In Papa Jack’s class, he once wrote a paper on regeneration of tissue, such as geckos’ tails growing back after falling off. Later, at the University of Hawai‘i, his undergraduate thesis topic was on invertebrate development.

Meanwhile, to pay for medical school, Kim joined the Air Force. During medical school at Yale, he became interested in immune systems, antibodies and their development. His mentor was renowned immunobiologist Dr. Kim Bottomly who is now the president of Wellesley College.
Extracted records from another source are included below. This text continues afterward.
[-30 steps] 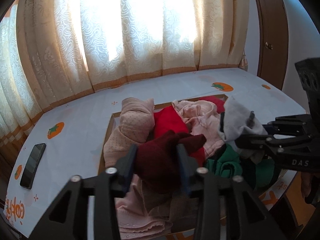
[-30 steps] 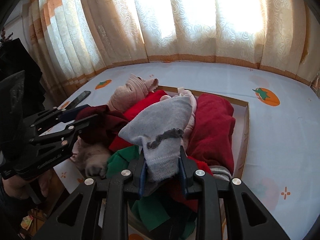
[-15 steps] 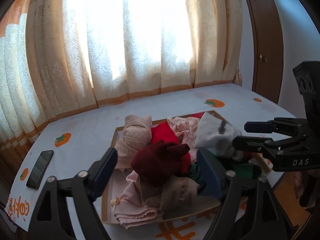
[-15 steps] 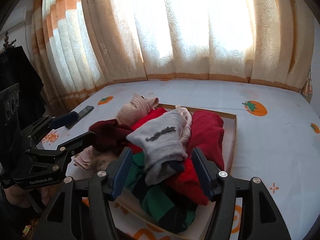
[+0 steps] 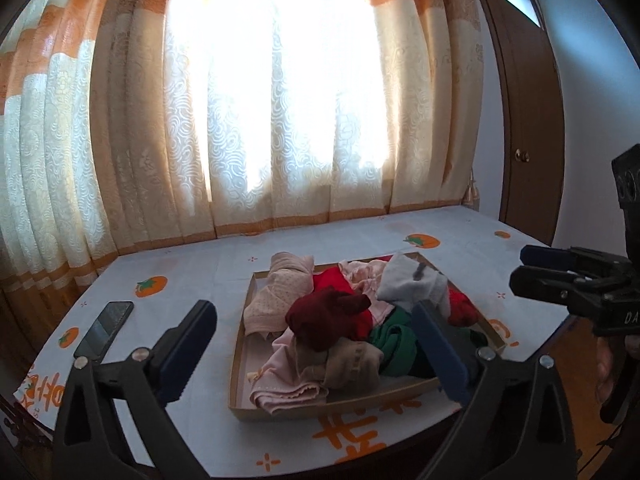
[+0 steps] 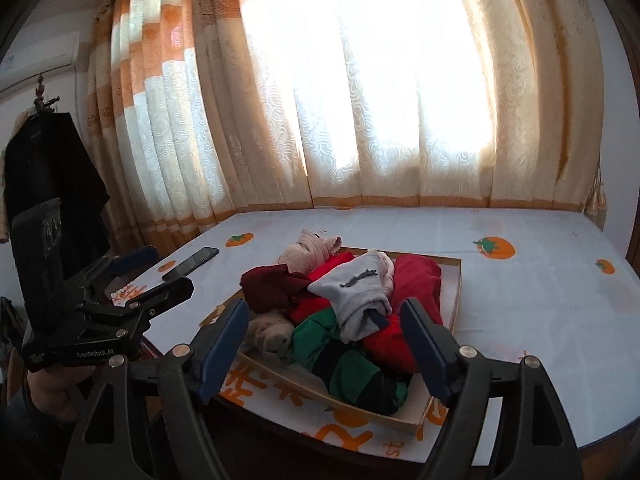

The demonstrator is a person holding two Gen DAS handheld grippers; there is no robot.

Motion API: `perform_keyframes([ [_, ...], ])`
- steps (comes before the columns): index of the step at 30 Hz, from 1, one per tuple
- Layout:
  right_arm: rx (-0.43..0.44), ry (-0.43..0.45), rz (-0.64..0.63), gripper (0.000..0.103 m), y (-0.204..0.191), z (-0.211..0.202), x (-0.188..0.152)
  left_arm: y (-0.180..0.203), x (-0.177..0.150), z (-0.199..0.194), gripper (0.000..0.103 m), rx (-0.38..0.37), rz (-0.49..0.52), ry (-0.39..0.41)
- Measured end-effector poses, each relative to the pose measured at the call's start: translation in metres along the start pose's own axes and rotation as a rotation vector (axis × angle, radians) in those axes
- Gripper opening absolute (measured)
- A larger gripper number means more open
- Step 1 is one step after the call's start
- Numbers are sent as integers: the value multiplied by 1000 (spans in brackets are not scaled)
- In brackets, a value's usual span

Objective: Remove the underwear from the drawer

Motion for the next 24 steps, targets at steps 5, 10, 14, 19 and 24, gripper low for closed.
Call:
perform_keyframes([
  [5, -3, 25, -21, 80, -9, -13, -2, 1, -2, -14, 102, 15, 6, 24],
  [10, -5, 27, -15, 80, -10, -15, -5, 1, -2, -18, 102, 0, -14, 29],
  [14, -4, 19, -17, 80, -11, -13, -6, 3, -2, -19, 102, -4, -11, 28],
  [19, -2, 25, -13, 80, -11, -12, -5, 4, -3, -20, 102, -4, -8, 30],
  [24, 3, 28, -16, 80, -14, -14, -6, 5, -3, -20, 102, 1, -1, 26],
])
Point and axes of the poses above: each gripper's, at about its wrist camera, not at the fingertips, and z roughly the way its jaws point, y to its right, x to its top, the point moved 3 cm from there along z, roughly the way its jaws point, and after that the axes turned 5 degrees about y, right-handed, at the moved point
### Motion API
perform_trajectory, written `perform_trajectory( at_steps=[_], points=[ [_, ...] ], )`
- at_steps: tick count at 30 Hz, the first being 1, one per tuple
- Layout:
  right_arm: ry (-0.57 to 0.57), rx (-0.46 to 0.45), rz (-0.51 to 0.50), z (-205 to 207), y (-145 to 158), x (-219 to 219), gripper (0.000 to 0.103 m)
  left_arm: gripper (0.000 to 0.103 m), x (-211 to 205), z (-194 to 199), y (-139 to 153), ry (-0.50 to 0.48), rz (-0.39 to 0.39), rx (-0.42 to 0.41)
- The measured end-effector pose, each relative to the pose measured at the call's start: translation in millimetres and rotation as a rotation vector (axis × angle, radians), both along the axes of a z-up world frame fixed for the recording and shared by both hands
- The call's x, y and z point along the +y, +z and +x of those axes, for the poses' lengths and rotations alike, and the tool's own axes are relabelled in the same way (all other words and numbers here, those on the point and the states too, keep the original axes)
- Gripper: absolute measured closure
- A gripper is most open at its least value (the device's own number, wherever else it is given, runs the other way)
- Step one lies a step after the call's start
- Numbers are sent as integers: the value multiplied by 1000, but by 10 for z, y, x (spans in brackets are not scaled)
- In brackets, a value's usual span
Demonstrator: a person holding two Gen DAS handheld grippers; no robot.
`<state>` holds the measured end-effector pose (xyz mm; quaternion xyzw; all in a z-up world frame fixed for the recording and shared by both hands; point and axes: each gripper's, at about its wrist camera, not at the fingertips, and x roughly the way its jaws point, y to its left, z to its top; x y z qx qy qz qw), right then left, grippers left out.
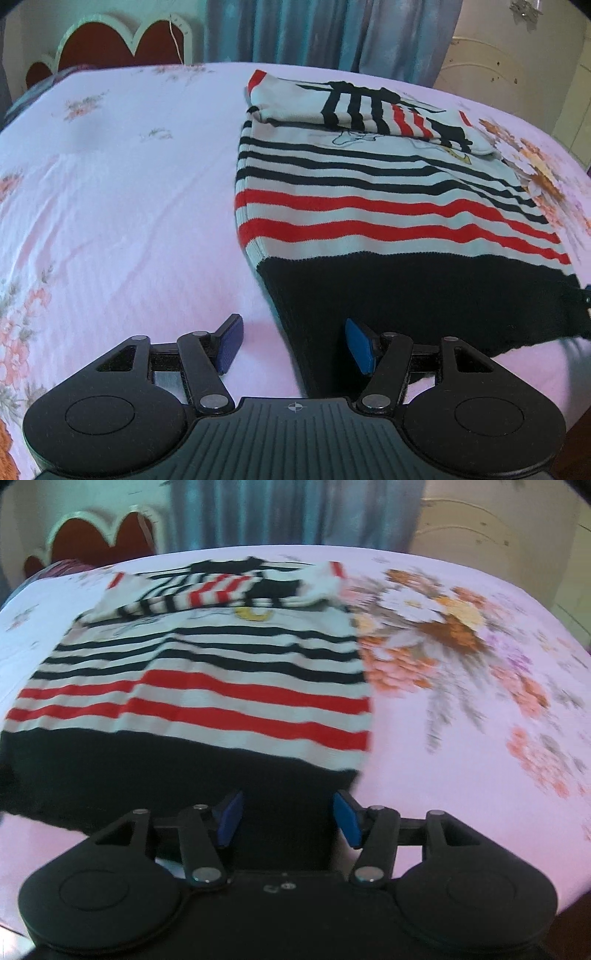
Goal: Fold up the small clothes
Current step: 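Grasp the black hem band with both grippers side by side, then lift the held hem and fold it over toward the collar with both grippers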
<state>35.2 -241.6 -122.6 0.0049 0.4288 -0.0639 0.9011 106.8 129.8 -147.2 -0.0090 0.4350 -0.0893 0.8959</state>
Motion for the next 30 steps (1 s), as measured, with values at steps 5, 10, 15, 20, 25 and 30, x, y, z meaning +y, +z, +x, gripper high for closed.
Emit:
perform_trajectory(
  at_steps=[5,10,15,20,25,30],
  points=[
    [-87,1,-5,-117,-13,-212,43,43,12,12,-7,-2,-45,18],
    [-115,15,61,-174,-62,-295,50,43,-5,27,-8,-38,-88,33],
    [-107,29,152,-141,-88,-233,59,50,18,70,-13,-53,-134,48],
    [-95,53,189,-82,-103,-185,75,83,64,142,-42,-54,-183,77],
    [-52,81,227,0,-71,-158,92,96,38,181,-26,-89,-196,86],
    [-13,41,261,63,91,-149,93,96,56,220,133,-97,-208,52]
  ],
)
Soon it was the early 1980s and AIDS was debilitating more and more people. During his residency at Duke, he became interested in HIV research and met another great mentor Dr. Warner Greene, a prominent virology and immunology researcher now the head of the Gladstone Institute at the University of California, San Francisco.


COL Kim and his family return to Hawai‘i often. They are pictured at the Outrigger Canoe Club during a past visit. Left to right, Col Kim, mother Marjorie Kim, aunt Annie Chung, wife Silvia, daughters Alessandra and Anastasia and aunt Victoria Finney.
He later joined the Division of Retrovirology at Walter Reed Army Institute for Medical Research where he met his colleagues from Hawai‘i and his wife, Silvia Ratto Kim, who was from Italy and has a Ph.D in immunology. Part of his career was spent treating patients with HIV and AIDS at the University of Maryland Medical School in Baltimore, Maryland. He eventually returned to the Army in 2000 to conduct research with the Department of HIV Vaccine Research, Division of Retrovirology at Walter Reed.

After moving briefly back to Hawai‘i in 2002, he was the chief of biomedical research service at Tripler Army Medical Center and is currently a clinical associate professor of medicine at the John A. Burns School of Medicine at the University of Hawai‘i. While at Tripler he was able to do research with a local biotechnology company, Cellular Bioengineering, Inc., run by his friend Dr. Hank Wuh.

Being a leader on the most successful study thus far of an AIDS vaccine has been thrilling. Immediately after the study’s results were made public on September 24, Kim and his team received calls from scientists and media around the globe, from CNN to NPR to the small newspaper in the Italian Riviera hometown of Kim’s wife.

He may have begun his scientific journey in the humble science labs of ‘Iolani, yet one element of his work has remained constant.

“You have to do something that you have a passion for,” he said. “And I really enjoy my job. Every day there is a new challenge, whether managing a trial in Thailand or in Washington, or researching with your friends from school.”